[[ GIVEN RECORDS, beginning ]]

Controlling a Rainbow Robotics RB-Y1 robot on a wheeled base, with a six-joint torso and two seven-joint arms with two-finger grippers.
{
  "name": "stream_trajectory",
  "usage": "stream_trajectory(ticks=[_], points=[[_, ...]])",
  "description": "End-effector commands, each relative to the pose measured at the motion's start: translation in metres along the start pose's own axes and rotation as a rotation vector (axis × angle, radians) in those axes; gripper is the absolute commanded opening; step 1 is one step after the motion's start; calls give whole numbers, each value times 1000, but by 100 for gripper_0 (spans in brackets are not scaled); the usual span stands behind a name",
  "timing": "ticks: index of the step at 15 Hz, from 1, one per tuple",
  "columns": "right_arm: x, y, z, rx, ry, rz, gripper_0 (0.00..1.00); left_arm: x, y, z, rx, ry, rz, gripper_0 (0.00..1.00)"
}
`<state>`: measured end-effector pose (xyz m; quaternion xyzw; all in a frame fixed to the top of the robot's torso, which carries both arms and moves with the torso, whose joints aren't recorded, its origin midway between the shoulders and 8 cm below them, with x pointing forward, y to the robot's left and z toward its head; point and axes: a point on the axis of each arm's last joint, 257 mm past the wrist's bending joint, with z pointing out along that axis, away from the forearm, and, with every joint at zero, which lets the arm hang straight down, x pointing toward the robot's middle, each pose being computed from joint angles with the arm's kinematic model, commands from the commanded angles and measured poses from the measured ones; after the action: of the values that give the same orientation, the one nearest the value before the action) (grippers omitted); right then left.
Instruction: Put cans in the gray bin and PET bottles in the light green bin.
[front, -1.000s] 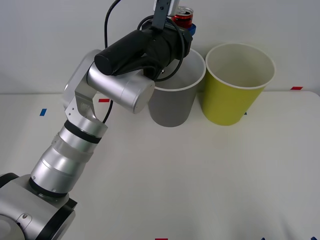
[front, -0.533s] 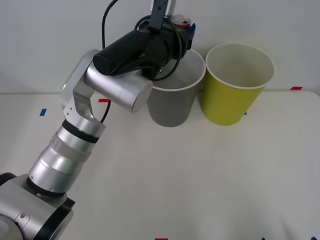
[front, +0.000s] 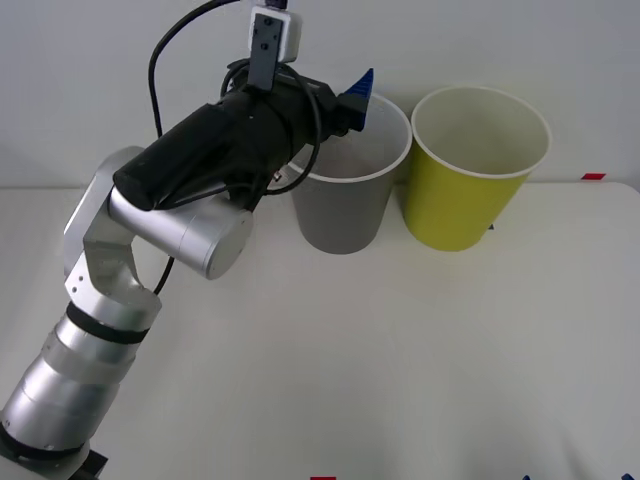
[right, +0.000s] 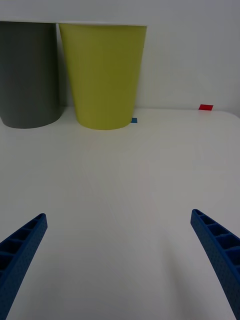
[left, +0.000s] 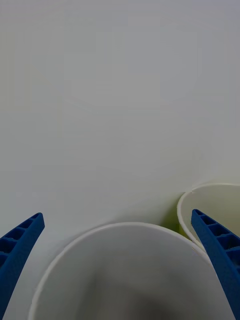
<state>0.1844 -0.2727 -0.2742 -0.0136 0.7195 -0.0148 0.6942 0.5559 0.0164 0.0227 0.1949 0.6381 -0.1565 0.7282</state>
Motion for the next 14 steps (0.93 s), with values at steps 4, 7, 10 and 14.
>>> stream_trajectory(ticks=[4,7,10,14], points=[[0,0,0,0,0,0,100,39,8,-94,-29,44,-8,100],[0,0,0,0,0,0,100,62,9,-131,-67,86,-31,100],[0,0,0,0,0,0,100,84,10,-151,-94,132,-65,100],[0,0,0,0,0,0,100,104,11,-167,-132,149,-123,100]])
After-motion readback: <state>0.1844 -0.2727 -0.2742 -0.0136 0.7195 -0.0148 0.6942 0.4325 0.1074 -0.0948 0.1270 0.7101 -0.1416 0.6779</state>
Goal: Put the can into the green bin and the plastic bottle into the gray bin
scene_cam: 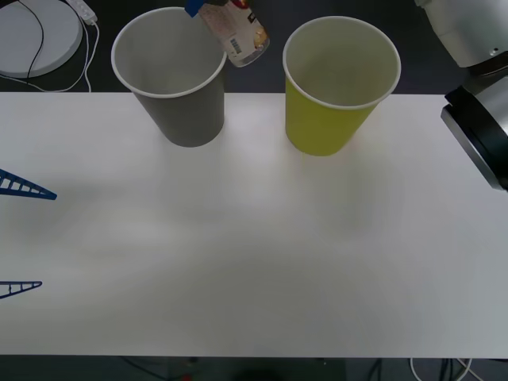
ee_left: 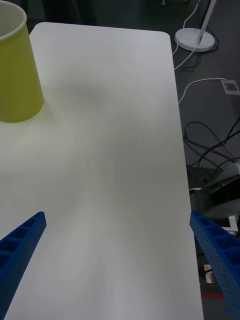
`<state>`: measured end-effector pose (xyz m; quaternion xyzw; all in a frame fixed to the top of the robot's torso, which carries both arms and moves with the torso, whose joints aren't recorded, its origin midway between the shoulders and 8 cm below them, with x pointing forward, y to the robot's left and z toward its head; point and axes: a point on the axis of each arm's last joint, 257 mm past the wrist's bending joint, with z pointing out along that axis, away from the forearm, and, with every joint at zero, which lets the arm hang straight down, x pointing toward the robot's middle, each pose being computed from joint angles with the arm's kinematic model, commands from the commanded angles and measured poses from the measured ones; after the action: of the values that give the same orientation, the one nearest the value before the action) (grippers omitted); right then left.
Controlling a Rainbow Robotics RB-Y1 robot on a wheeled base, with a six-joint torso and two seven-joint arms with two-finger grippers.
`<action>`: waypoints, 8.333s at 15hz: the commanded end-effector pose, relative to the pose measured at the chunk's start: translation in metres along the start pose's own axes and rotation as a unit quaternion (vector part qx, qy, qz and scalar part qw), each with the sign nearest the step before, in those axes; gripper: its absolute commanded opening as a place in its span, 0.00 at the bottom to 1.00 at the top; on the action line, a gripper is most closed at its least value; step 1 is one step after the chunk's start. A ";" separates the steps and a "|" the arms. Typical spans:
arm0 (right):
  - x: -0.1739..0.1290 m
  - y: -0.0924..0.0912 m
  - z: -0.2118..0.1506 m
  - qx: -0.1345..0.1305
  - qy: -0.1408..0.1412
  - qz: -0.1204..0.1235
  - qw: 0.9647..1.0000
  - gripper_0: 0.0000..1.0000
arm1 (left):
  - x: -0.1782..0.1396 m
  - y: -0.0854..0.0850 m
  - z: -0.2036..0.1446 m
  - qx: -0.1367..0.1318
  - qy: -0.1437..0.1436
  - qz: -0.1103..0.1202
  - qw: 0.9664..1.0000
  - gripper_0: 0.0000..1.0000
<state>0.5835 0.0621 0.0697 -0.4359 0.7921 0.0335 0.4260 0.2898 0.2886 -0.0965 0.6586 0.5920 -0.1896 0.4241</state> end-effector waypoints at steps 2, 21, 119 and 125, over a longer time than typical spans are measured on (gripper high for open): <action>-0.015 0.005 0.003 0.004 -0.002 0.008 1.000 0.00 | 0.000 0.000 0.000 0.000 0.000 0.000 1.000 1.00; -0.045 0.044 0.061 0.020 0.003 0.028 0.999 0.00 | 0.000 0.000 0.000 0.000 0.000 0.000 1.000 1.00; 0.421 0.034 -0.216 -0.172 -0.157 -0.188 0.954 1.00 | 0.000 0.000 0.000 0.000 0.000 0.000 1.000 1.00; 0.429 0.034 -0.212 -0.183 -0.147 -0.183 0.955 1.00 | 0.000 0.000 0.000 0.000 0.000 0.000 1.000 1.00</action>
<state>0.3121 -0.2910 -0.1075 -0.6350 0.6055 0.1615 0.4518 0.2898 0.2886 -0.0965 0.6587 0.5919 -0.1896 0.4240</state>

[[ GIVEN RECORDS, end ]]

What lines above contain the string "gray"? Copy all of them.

Instruction: Put cans in the gray bin and PET bottles in the light green bin.
Goal: Put the can into the green bin and the plastic bottle into the gray bin

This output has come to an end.